CVE-2015-3957 is the case number assigned to this vulnerability, which has a A CVSS v2 base score of 4.6.

The web server is reportedly running vulnerable versions of AppWeb, to include Versions 1.0.2, which contain numerous vulnerabilities. The Plum A+ Infusion System, versions prior to, but not including Version 13.4 and the Plum A+3 Infusion System, versions prior to, but not including Version 13.6 suffer from the issue. The Symbiq Infusion System, versions prior to, but not including Version 3.0 also have the issue.

The device is susceptible to a denial-of-service condition as a result of an overflow of TCP packets, which requires the device to manually reboot.

CVE-2015-3958 is the case number assigned to this vulnerability, which has a CVSS v2 base score of 7.8.
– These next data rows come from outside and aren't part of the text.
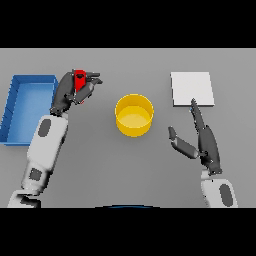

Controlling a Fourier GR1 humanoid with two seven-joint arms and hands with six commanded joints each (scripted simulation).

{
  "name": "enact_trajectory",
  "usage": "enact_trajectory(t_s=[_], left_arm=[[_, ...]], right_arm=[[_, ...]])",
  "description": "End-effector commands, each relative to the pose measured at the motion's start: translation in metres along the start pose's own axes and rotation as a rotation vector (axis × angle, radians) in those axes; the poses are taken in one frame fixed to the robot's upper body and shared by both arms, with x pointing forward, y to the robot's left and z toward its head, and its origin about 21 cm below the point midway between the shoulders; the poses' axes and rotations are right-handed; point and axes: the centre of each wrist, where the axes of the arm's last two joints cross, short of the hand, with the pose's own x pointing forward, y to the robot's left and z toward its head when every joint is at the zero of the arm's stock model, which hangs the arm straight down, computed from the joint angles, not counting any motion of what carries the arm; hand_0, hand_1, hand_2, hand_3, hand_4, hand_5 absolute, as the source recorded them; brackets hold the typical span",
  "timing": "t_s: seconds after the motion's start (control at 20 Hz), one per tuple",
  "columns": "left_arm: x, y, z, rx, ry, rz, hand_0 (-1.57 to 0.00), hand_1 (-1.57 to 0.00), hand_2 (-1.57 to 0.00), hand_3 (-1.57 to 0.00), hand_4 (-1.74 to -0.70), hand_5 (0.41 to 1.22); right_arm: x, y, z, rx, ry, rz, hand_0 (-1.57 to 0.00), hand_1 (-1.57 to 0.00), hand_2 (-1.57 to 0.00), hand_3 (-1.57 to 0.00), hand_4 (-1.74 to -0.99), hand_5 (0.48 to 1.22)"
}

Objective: Pick up the red beaker and tilt it to pour out 1 green nut into yellow bowl. Pick up the yellow bowl and place it on the metallic measuring scale.

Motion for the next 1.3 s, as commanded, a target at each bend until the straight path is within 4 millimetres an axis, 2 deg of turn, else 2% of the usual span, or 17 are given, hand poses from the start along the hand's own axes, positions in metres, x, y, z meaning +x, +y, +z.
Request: enact_trajectory(t_s=[0.0,0.1,0.2,0.3,0.5,0.65,0.75,0.8,0.85,1.0,1.1,1.2,1.25], left_arm=[[0.003,0.002,-0.001,-0.014,-0.01,-0.047,-1.56,-1.56,-1.56,-1.56,-1.73,1.138],[0.01,0.004,-0.003,-0.058,-0.024,-0.153,-1.56,-1.56,-1.56,-1.56,-1.73,1.129],[0.026,0.008,-0.011,-0.101,-0.02,-0.293,-1.57,-1.57,-1.57,-1.56,-1.74,1.12],[0.036,0.005,-0.014,-0.166,-0.015,-0.43,-1.57,-1.57,-1.57,-1.57,-1.74,1.125],[0.056,-0.014,-0.024,-0.271,-0.034,-0.668,-1.57,-1.57,-1.57,-1.57,-1.74,1.139],[0.072,-0.029,-0.03,-0.333,-0.046,-0.912,-1.57,-1.57,-1.57,-1.57,-1.74,1.174],[0.078,-0.036,-0.034,-0.38,-0.051,-1.056,-1.57,-1.57,-1.57,-1.57,-1.74,1.191],[0.076,-0.037,-0.034,-0.41,-0.044,-1.121,-1.57,-1.57,-1.57,-1.57,-1.74,1.197],[0.078,-0.042,-0.036,-0.443,-0.033,-1.183,-1.57,-1.57,-1.57,-1.57,-1.69,1.202],[0.086,-0.052,-0.042,-0.533,-0.07,-1.354,-1.57,-1.57,-1.57,-1.38,-1.71,1.211],[0.101,-0.057,-0.049,-0.58,-0.093,-1.471,-1.57,-1.57,-1.57,-1.35,-1.72,1.215],[0.1,-0.069,-0.051,-0.622,-0.111,-1.554,-1.57,-1.57,-1.57,-1.29,-1.72,1.217],[0.1,-0.072,-0.052,-0.646,-0.123,-1.588,-1.57,-1.57,-1.57,-1.35,-1.72,1.218]], right_arm=[[0.002,-0.002,-0.001,-0.008,-0.019,0.002,0.0,0.0,0.0,0.0,-1.213,0.662],[0.001,-0.003,0.001,-0.004,-0.004,0.001,0.0,0.0,0.0,0.0,-1.202,0.662],[0.001,-0.002,0.002,-0.003,0.005,0.005,0.0,0.0,0.0,0.0,-1.194,0.658],[0.003,-0.003,0.002,0.001,0.005,0.002,0.0,0.0,0.0,0.0,-1.186,0.66],[0.001,-0.001,0.001,0.01,0.014,0.002,0.0,0.0,0.0,0.0,-1.178,0.667],[0.006,-0.004,0.003,0.007,0.007,-0.009,0.0,0.0,0.0,0.0,-1.183,0.671],[0.007,0.003,0.003,0.009,0.025,-0.02,0.0,0.0,0.0,0.0,-1.182,0.674],[0.007,0.0,0.004,0.006,0.017,-0.019,0.0,0.0,0.0,0.0,-1.187,0.676],[0.005,-0.001,0.002,0.004,0.037,-0.017,0.0,0.0,0.0,0.0,-1.191,0.675],[0.006,-0.004,0.004,0.004,0.037,-0.044,0.0,0.0,0.0,0.0,-1.195,0.671],[0.003,-0.001,0.005,0.004,0.049,-0.081,0.0,0.0,0.0,0.0,-1.197,0.659],[0.002,-0.002,0.004,-0.007,0.054,-0.088,0.0,0.0,0.0,0.0,-1.206,0.639],[0.001,0.001,0.008,-0.005,0.059,-0.096,0.0,0.0,0.0,0.0,-1.212,0.631]])
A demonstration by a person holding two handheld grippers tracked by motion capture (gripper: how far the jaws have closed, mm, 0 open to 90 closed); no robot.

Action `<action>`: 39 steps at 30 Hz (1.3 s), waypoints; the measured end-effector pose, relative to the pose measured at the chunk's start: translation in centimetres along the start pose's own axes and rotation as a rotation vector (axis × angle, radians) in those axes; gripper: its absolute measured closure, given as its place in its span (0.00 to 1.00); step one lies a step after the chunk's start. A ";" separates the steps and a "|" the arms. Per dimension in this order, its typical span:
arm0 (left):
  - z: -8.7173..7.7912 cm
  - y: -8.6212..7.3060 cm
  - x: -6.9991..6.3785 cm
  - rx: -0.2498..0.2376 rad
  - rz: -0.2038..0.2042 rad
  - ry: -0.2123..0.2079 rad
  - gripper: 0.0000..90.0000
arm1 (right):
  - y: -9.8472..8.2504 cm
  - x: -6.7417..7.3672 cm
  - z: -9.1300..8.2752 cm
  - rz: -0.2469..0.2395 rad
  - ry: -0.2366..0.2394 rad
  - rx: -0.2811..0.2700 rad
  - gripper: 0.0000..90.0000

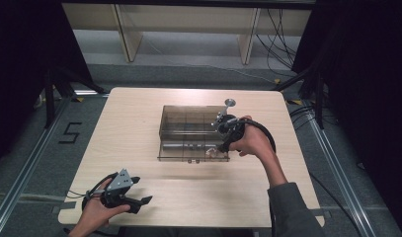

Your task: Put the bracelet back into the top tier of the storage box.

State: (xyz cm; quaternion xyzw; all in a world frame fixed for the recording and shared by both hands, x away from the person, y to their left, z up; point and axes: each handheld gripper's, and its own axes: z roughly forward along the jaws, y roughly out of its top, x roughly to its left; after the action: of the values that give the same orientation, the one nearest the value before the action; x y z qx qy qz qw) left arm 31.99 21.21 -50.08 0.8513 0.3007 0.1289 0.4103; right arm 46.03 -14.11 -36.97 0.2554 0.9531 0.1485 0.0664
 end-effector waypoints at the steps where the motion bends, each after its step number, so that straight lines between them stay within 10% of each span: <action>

All but one of these vulnerabilities are remotely exploitable. Exploits that target some of these vulnerabilities are publicly available. An attacker with low skill would be able to exploit all but two of these vulnerabilities; the remaining vulnerabilities would require high skill to exploit.

Hospira is communicating with customers to direct them to close Port 20/FTP and Port 23/TELNET on the affected devices. In addition, Hospira is also releasing its Plum 360 Infusion System. Hospira asserts the Plum 360 uses a different architecture than the Plum A+ Infusion System and is not vulnerable to the reported vulnerabilities.